-- Opening Marker --
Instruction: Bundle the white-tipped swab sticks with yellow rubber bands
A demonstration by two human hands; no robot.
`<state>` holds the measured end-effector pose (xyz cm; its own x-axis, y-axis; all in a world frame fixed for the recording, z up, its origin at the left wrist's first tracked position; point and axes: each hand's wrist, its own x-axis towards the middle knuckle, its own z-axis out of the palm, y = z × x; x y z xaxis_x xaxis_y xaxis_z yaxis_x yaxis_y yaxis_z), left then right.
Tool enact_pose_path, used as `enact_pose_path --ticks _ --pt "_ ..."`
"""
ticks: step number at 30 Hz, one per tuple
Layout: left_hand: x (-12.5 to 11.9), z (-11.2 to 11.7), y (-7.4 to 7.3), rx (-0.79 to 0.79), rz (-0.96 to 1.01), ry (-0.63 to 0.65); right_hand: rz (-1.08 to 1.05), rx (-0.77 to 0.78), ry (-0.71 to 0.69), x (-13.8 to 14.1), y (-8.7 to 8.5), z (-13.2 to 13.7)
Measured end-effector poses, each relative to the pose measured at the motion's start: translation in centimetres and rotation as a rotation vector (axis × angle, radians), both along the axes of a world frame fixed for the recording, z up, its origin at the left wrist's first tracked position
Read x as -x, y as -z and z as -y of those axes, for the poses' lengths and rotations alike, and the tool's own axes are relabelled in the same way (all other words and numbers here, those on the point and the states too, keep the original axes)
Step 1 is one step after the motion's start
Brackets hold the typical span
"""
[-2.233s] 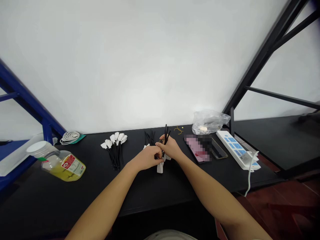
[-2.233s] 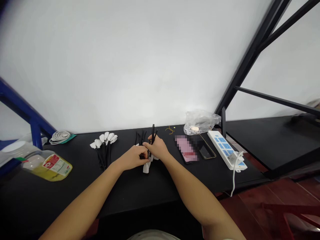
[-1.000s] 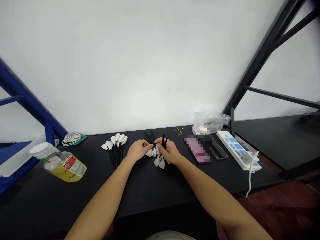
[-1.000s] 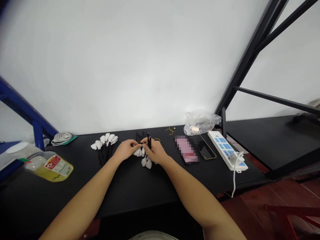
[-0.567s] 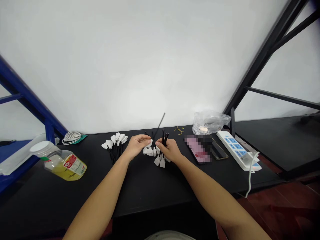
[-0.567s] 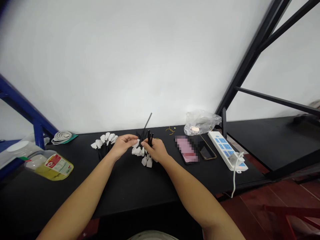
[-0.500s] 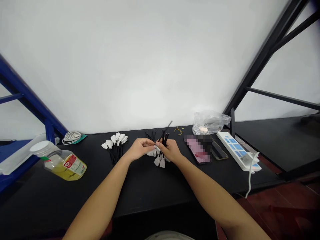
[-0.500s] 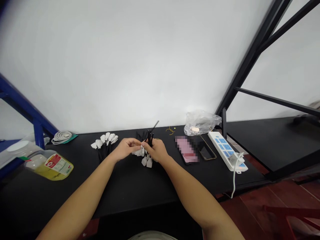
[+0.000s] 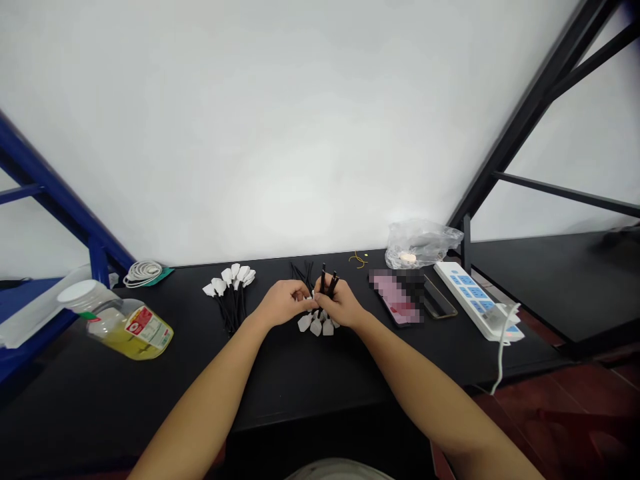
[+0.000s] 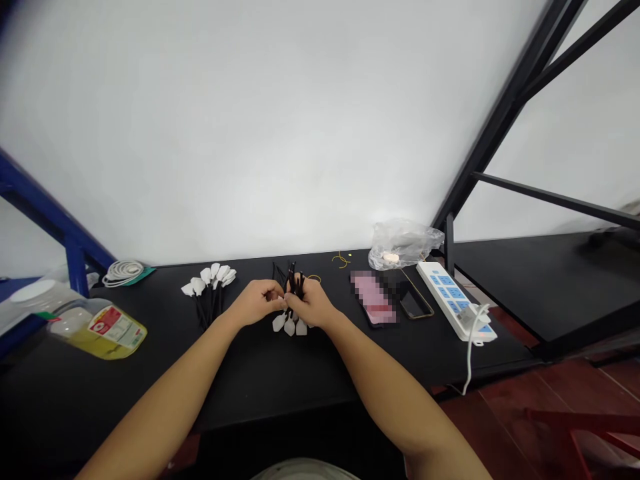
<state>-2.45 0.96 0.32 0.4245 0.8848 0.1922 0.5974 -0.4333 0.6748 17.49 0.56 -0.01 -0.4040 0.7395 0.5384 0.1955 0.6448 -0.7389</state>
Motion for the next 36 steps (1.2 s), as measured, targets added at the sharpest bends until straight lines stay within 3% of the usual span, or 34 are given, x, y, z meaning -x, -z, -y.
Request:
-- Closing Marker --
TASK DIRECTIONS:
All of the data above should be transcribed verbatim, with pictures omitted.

SOLUTION TO THE EXERCISE:
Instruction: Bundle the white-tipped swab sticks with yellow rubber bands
A demonstration by two human hands; no robot.
`<state>` holds the measured end-effector pose (xyz cm; its own x-axis, y-axis; all in a world frame fixed for the recording, z up, its origin at the left wrist's first tracked position; point and axes: each hand's wrist, its own x-axis towards the middle knuckle, its own z-axis out of the palm, y = z × x; x y z xaxis_x xaxis_y xaxis_z yaxis_x yaxis_y yaxis_z), left then right.
Tool enact_pose_path, used as `enact_pose_path --ticks _ --pt "_ ..."`
"""
ticks: step number at 30 Hz, one per tuple
Layout: left_hand: x (-12.5 to 11.9), z (-11.2 to 11.7), y (-7.4 to 7.3), rx (-0.79 to 0.79), rz (-0.96 to 1.01), ry (-0.63 to 0.65); right_hand: rz (-1.08 to 1.05), rx (-0.77 to 0.78), ry (-0.71 to 0.69), x (-13.8 to 14.1), y (-8.7 to 8.5), z (-13.2 to 13.7)
Measured end-effector poses, each relative to the pose measured at the motion's start: translation in centimetres and rotation as a rotation vector (axis × angle, radians), both along the axes of a world frame fixed for the recording, z up, its origin at the left wrist's first tracked position
Read x as -x, y as -z and z as -y of those axes, for the poses' lengths and rotations alike, and the tool's own axes are relabelled in the same way (all other words and numbers here, those on the point and the states too, keep the original axes)
Step 1 is one step after the motion's start
Brackets hold the typical span
"""
[-2.233s] 
[-2.233s] 
[-1.000s] 
[-1.000s] 
[-0.567s] 
[-0.567s] 
[-0.500s] 
[-0.500s] 
[+0.000s] 
[+0.000s] 
<state>-2.45 0.96 0.32 0.4245 0.8848 0.1922 0.5974 -0.4333 0.6748 17.49 0.56 -0.01 -0.4040 0.7395 0.5384 0.1955 0.6448 -0.7389</state>
Motion for the next 36 steps (1.2 s), as measured, targets added at the sharpest bends until straight lines stay within 3% of the usual span, or 34 are given, x, y, z meaning -x, -z, -y.
Request:

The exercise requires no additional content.